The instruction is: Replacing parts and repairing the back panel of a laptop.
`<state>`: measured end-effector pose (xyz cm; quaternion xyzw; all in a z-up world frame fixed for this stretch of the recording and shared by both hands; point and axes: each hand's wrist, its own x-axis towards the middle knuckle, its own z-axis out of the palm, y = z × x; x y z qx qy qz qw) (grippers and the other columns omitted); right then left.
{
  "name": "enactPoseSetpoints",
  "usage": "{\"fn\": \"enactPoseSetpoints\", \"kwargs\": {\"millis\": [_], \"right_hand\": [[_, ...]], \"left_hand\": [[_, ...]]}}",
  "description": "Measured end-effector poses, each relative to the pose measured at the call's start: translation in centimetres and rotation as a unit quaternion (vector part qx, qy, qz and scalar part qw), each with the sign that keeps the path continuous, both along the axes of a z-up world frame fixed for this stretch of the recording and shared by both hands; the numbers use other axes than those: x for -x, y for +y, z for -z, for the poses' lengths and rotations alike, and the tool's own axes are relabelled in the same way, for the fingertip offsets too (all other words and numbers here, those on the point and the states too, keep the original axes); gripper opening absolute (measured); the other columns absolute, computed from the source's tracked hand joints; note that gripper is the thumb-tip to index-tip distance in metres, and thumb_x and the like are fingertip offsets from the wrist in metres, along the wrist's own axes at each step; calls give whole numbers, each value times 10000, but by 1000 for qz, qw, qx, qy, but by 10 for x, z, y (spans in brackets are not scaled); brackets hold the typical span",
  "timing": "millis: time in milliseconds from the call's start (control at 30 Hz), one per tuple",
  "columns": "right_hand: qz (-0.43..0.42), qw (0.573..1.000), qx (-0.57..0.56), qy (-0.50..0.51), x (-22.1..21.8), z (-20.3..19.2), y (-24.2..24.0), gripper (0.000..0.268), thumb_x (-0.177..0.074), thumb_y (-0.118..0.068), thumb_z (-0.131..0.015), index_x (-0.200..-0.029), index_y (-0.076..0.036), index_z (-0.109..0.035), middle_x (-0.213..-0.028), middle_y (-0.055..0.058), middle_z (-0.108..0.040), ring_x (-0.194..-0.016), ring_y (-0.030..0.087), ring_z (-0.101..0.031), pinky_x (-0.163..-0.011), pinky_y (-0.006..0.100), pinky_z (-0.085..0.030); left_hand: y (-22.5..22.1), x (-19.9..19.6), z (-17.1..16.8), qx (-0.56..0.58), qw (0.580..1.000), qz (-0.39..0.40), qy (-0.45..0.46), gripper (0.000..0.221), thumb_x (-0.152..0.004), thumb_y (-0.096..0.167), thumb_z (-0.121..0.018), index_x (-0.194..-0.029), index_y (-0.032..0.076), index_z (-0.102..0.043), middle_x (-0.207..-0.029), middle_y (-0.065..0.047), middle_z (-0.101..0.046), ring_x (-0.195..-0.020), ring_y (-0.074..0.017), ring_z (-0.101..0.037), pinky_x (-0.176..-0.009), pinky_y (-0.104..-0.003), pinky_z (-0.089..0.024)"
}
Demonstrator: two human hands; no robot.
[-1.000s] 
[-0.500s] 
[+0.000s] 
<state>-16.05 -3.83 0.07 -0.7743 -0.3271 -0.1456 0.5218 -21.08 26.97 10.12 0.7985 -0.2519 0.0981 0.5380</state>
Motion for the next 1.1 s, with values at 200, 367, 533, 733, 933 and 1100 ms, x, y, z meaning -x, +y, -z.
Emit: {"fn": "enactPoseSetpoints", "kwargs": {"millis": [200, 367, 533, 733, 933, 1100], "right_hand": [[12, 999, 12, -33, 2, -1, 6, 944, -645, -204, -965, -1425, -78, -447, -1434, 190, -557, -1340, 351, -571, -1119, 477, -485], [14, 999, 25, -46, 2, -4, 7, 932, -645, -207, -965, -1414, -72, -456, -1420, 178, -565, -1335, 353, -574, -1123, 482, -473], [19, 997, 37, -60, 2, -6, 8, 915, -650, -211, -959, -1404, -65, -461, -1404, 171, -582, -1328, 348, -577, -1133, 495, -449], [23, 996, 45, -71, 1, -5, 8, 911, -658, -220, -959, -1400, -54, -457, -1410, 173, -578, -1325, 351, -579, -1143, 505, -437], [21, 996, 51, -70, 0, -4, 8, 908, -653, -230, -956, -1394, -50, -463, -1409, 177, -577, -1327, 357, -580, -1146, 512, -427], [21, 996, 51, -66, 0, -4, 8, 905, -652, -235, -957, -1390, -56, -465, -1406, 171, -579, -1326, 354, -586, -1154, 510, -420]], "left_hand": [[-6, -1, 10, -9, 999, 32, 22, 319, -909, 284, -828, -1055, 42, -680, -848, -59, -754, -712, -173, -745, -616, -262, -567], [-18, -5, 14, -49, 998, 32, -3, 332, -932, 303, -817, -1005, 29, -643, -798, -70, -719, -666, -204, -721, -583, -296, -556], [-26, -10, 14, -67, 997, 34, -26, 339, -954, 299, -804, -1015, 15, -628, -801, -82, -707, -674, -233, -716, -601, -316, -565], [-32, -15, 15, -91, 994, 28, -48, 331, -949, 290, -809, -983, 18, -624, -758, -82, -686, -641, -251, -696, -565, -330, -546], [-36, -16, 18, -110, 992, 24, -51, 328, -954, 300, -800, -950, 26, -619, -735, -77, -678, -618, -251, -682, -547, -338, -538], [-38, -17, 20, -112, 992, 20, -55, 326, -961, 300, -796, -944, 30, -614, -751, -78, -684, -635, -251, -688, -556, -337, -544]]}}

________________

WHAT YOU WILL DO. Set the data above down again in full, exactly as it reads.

TASK RESULT.
The instruction is: Replacing parts and repairing the back panel of a laptop.
`<state>`: measured end-effector pose (xyz cm; quaternion xyzw; all in a z-up world frame fixed for this stretch of the recording and shared by both hands; point and axes: each hand's wrist, its own x-axis towards the middle knuckle, its own z-axis out of the palm, y = z × x; x y z qx qy qz qw) (grippers and the other columns omitted); right then left.
{
  "name": "enactPoseSetpoints",
  "usage": "{\"fn\": \"enactPoseSetpoints\", \"kwargs\": {\"millis\": [_], \"right_hand\": [[_, ...]], \"left_hand\": [[_, ...]]}}",
  "description": "Measured end-effector poses, each relative to the pose measured at the call's start: translation in centimetres and rotation as a unit quaternion (vector part qx, qy, qz and scalar part qw), each with the sign that keeps the path continuous, both along the axes of a z-up world frame fixed for this stretch of the recording and shared by both hands; the numbers use other axes than those: x for -x, y for +y, z for -z, for the poses' lengths and rotations alike, and the tool's own axes are relabelled in the same way, for the fingertip offsets too (all other words and numbers here, those on the point and the states too, keep the original axes); gripper opening absolute (measured); the other columns absolute, computed from the source's tracked hand joints; note that gripper is the thumb-tip to index-tip distance in metres, and thumb_x and the like are fingertip offsets from the wrist in metres, along the wrist's own axes at each step; calls give whole numbers, each value times 10000, but by 1000 for qz, qw, qx, qy, but by 10 for x, z, y (spans in brackets are not scaled); brackets hold the typical span",
  "timing": "millis: time in milliseconds from the call's start (control at 30 Hz), one per tuple",
  "columns": "right_hand: qz (-0.43..0.42), qw (0.573..1.000), qx (-0.57..0.56), qy (-0.50..0.51), x (-22.1..21.8), z (-20.3..19.2), y (-24.2..24.0), gripper (0.000..0.268), thumb_x (-0.177..0.074), thumb_y (-0.118..0.068), thumb_z (-0.131..0.015), index_x (-0.200..-0.029), index_y (-0.076..0.036), index_z (-0.109..0.035), middle_x (-0.213..-0.028), middle_y (-0.055..0.058), middle_z (-0.108..0.040), ring_x (-0.194..-0.016), ring_y (-0.030..0.087), ring_z (-0.101..0.031), pinky_x (-0.163..-0.011), pinky_y (-0.006..0.100), pinky_z (-0.085..0.030); left_hand: y (-22.5..22.1), x (-19.9..19.6), z (-17.1..16.8), qx (-0.56..0.58), qw (0.580..1.000), qz (-0.39..0.40), qy (-0.45..0.46), gripper (0.000..0.221), thumb_x (-0.152..0.004), thumb_y (-0.096..0.167), thumb_z (-0.121..0.018), index_x (-0.194..-0.029), index_y (-0.032..0.076), index_z (-0.102..0.043), middle_x (-0.207..-0.029), middle_y (-0.065..0.047), middle_z (-0.101..0.046), ring_x (-0.195..-0.020), ring_y (-0.074..0.017), ring_z (-0.101..0.037), pinky_x (-0.176..-0.009), pinky_y (-0.104..-0.003), pinky_z (-0.089..0.024)"
}
Demonstrator: two human hands; no robot.
[-1.000s] 
[-0.500s] 
[+0.000s] 
<state>-16.05 -3.83 0.07 -0.7743 -0.3271 -0.1456 0.5218 -21.08 26.97 10.12 0.7985 -0.2519 0.0981 0.5380</state>
Motion for the next 1.1 s, with values at 200, 367, 533, 733, 933 and 1100 ms, x, y, z meaning -x, +y, -z.
Emit: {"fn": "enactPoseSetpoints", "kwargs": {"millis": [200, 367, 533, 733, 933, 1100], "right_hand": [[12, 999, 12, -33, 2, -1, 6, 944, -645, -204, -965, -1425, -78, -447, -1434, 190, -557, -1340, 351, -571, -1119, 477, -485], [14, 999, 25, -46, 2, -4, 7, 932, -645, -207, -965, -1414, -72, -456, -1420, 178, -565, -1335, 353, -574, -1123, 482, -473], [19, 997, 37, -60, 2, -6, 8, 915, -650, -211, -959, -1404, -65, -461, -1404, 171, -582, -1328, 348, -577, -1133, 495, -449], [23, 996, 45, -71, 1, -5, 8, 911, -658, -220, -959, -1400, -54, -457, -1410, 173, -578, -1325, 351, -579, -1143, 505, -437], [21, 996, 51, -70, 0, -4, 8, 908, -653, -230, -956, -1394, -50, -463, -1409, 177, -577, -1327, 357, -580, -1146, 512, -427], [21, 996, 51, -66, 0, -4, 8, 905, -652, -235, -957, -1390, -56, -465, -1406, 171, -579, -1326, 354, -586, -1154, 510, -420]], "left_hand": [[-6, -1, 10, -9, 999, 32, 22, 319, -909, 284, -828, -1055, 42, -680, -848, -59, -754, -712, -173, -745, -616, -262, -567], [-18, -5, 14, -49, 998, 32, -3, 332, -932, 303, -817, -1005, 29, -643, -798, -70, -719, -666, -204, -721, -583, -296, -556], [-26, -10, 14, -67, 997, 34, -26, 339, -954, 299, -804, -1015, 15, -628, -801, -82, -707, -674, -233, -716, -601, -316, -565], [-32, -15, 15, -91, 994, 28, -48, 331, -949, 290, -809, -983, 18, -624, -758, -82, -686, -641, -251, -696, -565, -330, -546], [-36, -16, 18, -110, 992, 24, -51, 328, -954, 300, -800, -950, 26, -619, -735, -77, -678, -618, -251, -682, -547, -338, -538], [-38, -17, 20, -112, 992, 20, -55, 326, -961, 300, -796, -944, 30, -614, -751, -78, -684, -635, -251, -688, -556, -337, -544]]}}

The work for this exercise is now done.